A cheesy soap opera producer cruises through the streets of suburban L.A. in his Jaguar convertible listening to Simon and Garfunkel’s classic paean to the common man: “The Boxer.” Through no uncertain irony, he tries to sing along but barely knows the words. Little does he know that he will soon be poked in the rear with his Daytime Television Lifetime Achievement Award by his wife, whom he catches in flagrante delicto.


This is the unconsciously superficial world of Intolerable Cruelty. One in which the leading lady can say to the leading man: “I eat men like you for breakfast.” and it doesn’t seem cheesy at all.

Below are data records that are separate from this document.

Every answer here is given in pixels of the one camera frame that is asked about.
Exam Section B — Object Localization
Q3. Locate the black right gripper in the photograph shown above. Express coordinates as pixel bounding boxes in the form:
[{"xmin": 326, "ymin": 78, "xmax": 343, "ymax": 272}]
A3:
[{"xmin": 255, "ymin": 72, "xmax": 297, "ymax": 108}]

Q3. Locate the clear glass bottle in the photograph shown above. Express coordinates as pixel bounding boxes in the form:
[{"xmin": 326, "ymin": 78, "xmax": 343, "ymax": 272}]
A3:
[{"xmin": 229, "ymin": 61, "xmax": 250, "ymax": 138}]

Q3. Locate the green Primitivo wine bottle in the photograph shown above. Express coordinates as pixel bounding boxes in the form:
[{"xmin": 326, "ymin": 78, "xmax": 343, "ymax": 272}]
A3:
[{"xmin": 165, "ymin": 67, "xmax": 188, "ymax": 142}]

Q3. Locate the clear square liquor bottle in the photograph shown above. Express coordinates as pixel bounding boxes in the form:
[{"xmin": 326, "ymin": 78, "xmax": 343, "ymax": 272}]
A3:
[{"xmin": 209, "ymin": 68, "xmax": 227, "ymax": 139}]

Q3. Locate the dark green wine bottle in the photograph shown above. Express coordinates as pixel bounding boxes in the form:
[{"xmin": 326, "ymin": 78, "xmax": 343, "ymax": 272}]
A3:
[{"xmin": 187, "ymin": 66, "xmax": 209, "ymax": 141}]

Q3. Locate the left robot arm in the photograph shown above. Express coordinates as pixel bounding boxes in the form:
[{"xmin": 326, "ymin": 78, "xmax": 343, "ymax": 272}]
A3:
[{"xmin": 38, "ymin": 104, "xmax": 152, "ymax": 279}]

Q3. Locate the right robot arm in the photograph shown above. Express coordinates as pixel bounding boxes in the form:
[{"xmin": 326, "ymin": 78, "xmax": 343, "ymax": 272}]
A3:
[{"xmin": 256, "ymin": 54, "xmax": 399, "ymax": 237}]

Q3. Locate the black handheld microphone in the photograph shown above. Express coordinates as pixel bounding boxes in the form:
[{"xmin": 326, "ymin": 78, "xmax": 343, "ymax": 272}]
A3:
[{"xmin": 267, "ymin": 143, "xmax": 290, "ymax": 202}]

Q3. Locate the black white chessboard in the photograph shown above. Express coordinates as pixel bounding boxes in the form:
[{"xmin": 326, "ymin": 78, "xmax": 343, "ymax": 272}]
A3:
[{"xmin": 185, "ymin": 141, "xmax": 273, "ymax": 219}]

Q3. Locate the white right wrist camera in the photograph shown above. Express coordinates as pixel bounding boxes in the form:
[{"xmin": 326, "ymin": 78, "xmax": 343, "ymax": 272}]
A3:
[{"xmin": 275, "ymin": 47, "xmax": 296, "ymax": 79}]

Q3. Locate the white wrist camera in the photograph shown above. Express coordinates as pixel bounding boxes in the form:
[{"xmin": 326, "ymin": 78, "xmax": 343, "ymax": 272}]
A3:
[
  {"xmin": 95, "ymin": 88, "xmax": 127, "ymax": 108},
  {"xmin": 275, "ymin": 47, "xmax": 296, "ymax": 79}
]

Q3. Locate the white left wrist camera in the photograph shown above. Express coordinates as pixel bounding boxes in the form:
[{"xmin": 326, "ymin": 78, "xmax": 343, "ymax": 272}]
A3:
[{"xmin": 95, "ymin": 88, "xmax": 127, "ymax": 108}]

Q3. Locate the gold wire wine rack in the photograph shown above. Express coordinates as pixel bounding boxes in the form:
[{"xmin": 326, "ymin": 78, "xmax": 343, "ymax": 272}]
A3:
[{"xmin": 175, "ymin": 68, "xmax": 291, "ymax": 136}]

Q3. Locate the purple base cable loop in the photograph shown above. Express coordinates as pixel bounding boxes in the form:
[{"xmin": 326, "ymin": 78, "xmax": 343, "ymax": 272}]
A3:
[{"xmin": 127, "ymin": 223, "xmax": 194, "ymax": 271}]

It just blends in with every other over-exaggerated glimpse into this hyper-stylized high society America. And little lines like that fit so well into this new concoction of the Coen brothers not just because they make comical sense in the scripted world they have created, but because somehow Catherine Zeta-Jones pulls it off. Evenly matched by George Clooney as the overly-successful lawyer who even “has a man to wax my jet,” Intolerable Cruelty forces us to suffer through the lunatic half-parody of a world in which marriage is a commodity, nothing more than a venue of financial success for the more adventurous sort of female.


For such women Miles Massey is both cheerleader and enemy. On the one hand he dismisses marriage as compromise and explains to us that in the context of divorce proceedings financial victory is life, everything else is death. On the other hand, he is the inventor of the indestructible Massey pre-nup, which is guaranteed to preserve the original financial assets of each party in any situation leading to divorce, thus the bane of all gold-diggers. After being laughed out of the courtroom after a cross examination by Massey at a divorce hearing, Marylin Rexroth is up for the challenge of beating Miles at his own game. She is out partly for the thrill, mostly for the money, but primarily just to win. And the contorted artistry which she brings to bear on the impenetrable Massey rivals is enough for three screwball comedies, earning her a place next to a few of Hawks’ most venerable leading ladies.

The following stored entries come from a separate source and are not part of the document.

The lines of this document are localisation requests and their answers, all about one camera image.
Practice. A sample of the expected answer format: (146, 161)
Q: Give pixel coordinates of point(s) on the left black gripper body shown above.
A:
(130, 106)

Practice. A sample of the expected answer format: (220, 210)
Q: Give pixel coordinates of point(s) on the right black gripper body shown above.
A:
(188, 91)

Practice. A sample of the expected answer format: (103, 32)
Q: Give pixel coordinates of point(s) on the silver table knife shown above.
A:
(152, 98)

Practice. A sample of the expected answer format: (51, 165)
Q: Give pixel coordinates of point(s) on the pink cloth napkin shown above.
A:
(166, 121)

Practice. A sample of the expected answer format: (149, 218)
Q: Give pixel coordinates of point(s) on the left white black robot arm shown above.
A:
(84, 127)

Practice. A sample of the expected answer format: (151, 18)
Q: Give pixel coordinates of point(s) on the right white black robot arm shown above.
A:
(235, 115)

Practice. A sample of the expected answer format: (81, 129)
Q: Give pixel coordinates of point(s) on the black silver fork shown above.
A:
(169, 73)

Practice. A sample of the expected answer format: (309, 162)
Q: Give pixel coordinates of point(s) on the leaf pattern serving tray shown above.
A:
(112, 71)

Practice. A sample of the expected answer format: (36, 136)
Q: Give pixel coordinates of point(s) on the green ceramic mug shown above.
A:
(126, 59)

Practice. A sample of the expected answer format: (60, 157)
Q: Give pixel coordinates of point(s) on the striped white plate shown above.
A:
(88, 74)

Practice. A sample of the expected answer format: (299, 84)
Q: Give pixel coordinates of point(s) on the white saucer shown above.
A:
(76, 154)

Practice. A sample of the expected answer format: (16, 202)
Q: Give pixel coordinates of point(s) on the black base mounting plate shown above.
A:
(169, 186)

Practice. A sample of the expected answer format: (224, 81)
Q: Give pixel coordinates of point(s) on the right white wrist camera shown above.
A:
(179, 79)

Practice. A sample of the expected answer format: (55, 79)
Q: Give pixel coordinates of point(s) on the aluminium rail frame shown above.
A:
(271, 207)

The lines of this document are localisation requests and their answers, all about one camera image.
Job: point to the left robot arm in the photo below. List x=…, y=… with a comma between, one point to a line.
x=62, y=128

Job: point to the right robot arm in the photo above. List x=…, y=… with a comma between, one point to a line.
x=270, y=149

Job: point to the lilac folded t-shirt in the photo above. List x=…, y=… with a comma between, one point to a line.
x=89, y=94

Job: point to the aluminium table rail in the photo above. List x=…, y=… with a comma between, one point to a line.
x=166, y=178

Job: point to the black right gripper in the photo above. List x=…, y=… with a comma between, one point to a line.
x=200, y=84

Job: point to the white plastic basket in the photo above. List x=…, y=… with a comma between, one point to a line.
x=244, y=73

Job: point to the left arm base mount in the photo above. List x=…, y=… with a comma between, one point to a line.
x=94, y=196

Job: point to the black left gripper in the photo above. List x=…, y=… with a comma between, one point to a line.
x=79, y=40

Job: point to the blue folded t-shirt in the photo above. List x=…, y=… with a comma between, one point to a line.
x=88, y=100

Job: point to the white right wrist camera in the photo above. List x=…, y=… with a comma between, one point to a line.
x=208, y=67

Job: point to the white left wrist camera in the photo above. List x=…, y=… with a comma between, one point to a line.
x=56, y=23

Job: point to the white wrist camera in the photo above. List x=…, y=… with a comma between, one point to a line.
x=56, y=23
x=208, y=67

The Coen brothers are merry pranksters. They give us precisely what we want us to see, but make us work for it through a continual nod to the giant inside joke that their scripts depend on. Their scripts intone worlds of their own device, intentioned collections of parodies and overly indulgent intrigues that tend to leave the uninitiated with narrative whiplash. This is not because they are determined to leave us with something profound or even helpful; it is mainly just because they can. Together with Jonze/Kaufmann, their films are the amusement park rides of the American art-house scene. Intolerable Cruelty is so traditionally screwball that it deserves a feminist reading. Not only is it intentionally screwball, but it is self-conscious of its gender stereotypes to the point of parody. In the grand tradition of the femme fatale Zeta-Jones navigates the patriarchal system of marital law like a preying mantis. But we all know (wink-wink) that she really just needs to be loved, that she needs the emotional security of the strong arms of a man who smells good and has a lightly cleft chin. The Coen brothers give us exactly what the gender codes of the genre demand, a resolution that occurs only when the lantern-jawed Clooney wins and she falls into his arms. Thus she proves to us that women are strong and intelligent, but she also finds the love that she needs to fill up her otherwise empty existence.


But... Miles Massey does win. And the film closes with us wondering when exactly the satire rug was pulled out from underneath our feet and slid cleverly back in place without us noticing.